Pre agepill marina was so gosh darn attractive, prime becky.


----------



## ElliotRodgerJr (May 19, 2019)

elfmaxx said:


> Pre agepill marina was so gosh darn attractive, prime becky.


She'd be even cuter if she were Asian.


----------



## Demonstrator (May 19, 2019)

impure666 said:


> tbh, i lurked for 6 months after the incels.is ban


.co sucks cock man i just annoy ppl on it like the ape brain i am


----------



## G O D (May 19, 2019)




----------



## Demonstrator (May 19, 2019)

ElliotRodgerJr said:


> She'd be even cuter if she were Asian.


retard she wouldnt look like that if she was asian


----------



## impure666 (May 19, 2019)

Demonstrator said:


> .co sucks cock man i just annoy ppl on it like the ape brain i am





Demonstrator said:


> .co sucks cock man i just annoy ppl on it like the ape brain i am


you mog me, id even have a brain


----------



## ElliotRodgerJr (May 19, 2019)

G O D said:


> View attachment 55814


Bring back early - late 2000s Internet tbh


----------



## impure666 (May 19, 2019)

G O D said:


> View attachment 55814


defecates me


----------



## Insomniac (May 19, 2019)

No post count for your like count 
No like count for your join date
JoinedNov


----------



## Demonstrator (May 19, 2019)

Insomniac said:


> No post count for your like count
> No like count for your join date
> JoinedNov


Joined: Nov 24, 2018


----------



## impure666 (May 19, 2019)

ElliotRodgerJr said:


> Bring back early - late 2000s Internet tbh


nostalgias me


Insomniac said:


> No post count for your like count
> No like count for your join date
> JoinedNov


its over my friend


----------



## RedPilledStemcel (May 19, 2019)

ElliotRodgerJr said:


> Man can't believe it's been over 5 months since I joined, what a waste of time tbh


----------



## Demonstrator (May 19, 2019)

impure666 said:


> nostalgias me


oldcels me


----------



## impure666 (May 19, 2019)

i wish i had more time to postmaxx.


----------



## ElliotRodgerJr (May 19, 2019)

G O D said:


> View attachment 55814


----------



## impure666 (May 19, 2019)

Demonstrator said:


> oldcels me


im 16 bro


----------



## Demonstrator (May 19, 2019)

impure666 said:


> i wish i had more time to postmaxx.


times me


----------



## impure666 (May 19, 2019)

ElliotRodgerJr said:


> View attachment 55817


boners me


Demonstrator said:


> times me


me's me


----------



## ElliotRodgerJr (May 19, 2019)

And with that, I'm at 2000


----------



## Demonstrator (May 19, 2019)

impure666 said:


> boners me
> 
> me's me


follow me please im desperate


ElliotRodgerJr said:


> And with that, I'm at 2000


congratsulzations


----------



## impure666 (May 19, 2019)

ElliotRodgerJr said:


> And with that, I'm at 2000


well done bro, i'll be right behind you


Demonstrator said:


> follow me please im desperate
> 
> congratsulzations


yes bro


----------



## Swagwaffle (May 19, 2019)

ever since i joined i promised myself to only post high quality and i stuck to my word. 

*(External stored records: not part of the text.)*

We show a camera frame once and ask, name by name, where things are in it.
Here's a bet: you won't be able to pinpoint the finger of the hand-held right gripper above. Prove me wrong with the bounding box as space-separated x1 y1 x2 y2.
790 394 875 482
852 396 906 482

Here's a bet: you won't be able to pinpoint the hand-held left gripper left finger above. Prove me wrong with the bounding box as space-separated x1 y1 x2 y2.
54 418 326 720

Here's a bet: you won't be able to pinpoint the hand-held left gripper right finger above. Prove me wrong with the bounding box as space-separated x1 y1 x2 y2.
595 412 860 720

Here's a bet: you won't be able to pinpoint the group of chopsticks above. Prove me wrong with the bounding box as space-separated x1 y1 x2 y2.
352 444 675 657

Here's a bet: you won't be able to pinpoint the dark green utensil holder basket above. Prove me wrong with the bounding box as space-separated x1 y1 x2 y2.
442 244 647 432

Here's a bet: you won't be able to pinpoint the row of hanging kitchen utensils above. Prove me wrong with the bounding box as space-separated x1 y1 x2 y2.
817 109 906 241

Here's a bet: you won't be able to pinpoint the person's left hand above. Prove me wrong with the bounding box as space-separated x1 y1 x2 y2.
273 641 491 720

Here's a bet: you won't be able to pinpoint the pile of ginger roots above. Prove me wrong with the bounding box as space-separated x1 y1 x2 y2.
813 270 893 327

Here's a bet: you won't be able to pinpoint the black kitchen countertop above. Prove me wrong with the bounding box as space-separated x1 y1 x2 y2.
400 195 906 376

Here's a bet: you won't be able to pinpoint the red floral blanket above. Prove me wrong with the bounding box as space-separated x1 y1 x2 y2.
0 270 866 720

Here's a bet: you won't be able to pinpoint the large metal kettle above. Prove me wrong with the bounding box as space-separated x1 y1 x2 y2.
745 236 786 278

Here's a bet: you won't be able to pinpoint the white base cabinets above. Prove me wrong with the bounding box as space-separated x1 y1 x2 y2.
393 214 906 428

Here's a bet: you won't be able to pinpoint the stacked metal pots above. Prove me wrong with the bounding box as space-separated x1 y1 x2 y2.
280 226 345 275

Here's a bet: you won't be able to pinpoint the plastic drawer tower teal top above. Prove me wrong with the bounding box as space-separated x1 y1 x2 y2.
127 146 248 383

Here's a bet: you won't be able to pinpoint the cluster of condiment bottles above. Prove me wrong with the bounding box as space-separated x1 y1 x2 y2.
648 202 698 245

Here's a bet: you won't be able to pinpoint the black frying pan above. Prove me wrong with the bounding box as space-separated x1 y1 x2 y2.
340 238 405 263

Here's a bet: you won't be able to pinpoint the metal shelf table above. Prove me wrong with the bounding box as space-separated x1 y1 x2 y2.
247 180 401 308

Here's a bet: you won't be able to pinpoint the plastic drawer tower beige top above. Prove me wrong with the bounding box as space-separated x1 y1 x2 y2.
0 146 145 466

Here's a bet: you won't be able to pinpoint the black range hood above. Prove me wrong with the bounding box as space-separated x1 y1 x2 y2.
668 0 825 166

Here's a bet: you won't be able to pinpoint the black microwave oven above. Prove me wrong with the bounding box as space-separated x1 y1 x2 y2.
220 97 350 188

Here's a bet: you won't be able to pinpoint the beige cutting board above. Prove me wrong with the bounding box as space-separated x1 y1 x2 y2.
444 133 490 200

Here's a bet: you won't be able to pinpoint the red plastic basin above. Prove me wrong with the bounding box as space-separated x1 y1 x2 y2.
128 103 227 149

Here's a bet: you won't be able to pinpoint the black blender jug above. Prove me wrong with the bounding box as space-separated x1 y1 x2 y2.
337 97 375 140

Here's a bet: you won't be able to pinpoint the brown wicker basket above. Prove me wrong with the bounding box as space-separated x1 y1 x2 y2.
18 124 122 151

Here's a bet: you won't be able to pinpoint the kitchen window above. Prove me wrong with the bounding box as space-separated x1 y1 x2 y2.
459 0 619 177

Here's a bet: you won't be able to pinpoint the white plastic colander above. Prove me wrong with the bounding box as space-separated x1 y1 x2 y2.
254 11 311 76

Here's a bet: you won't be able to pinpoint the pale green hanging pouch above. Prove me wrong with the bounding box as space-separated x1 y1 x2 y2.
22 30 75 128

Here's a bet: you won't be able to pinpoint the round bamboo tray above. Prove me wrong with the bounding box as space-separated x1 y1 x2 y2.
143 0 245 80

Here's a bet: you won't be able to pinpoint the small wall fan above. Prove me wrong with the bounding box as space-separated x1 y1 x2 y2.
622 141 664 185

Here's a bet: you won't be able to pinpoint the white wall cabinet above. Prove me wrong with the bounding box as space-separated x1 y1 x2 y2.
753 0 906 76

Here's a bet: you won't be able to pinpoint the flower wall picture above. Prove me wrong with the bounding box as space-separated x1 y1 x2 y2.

OP im reporting u for cheating the system.


----------



## ElliotRodgerJr (May 19, 2019)

Swagwaffle said:


> ever since i joined i promised myself to only post high quality and i stuck to my word.
> 
> OP im reporting u for cheating the system.


High quality like your dick pic


----------



## impure666 (May 19, 2019)

Swagwaffle said:


> ever since i joined i promised myself to only post high quality and i stuck to my word.
> 
> OP im reporting u for cheating the system.


*[S]Swagwaffle[/S]*


----------



## Swagwaffle (May 19, 2019)

ElliotRodgerJr said:


> High quality like your dick pic


no high value posts with a minimum +200 words & high quality evidence of looksmax. Top tier quality threads.


----------



## elfmaxx (May 19, 2019)

ElliotRodgerJr said:


> She'd be even cuter if she were Asian.


Nah white girls mog asian girls to death but you can probably get a better looking asian girl if you have incel tier looks so your yellow fever is understood and respected ?


----------



## ElliotRodgerJr (May 19, 2019)

Swagwaffle said:


> no high value posts with a minimum +200 words & high quality evidence of looksmax.


4k evidence of looksmax


----------



## impure666 (May 19, 2019)

ElliotRodgerJr said:


> High quality like your dick pic


----------



## Demonstrator (May 19, 2019)

i might highIQpostmaxx when im at 1000 i will slow down and only type paragraphs of ascending info


----------



## ElliotRodgerJr (May 19, 2019)

elfmaxx said:


> Nah white girls mog asian girls to death but you can probably get a better looking asian girl if you have incel tier looks so your yellow fever is understood and respected ?


Bro am I incel tier? For real


----------



## Swagwaffle (May 19, 2019)

ElliotRodgerJr said:


> 4k evidence of looksmax


im surprised im not a mod i pretty much thought everyone about bonesmashing & skin care routine. @Dude420 i need a promotion.


----------



## ElliotRodgerJr (May 19, 2019)

Swagwaffle said:


> im surprised im not a mod i pretty much though everyone about bonesmashing & skin care routine. @Dude420 i need a promotion.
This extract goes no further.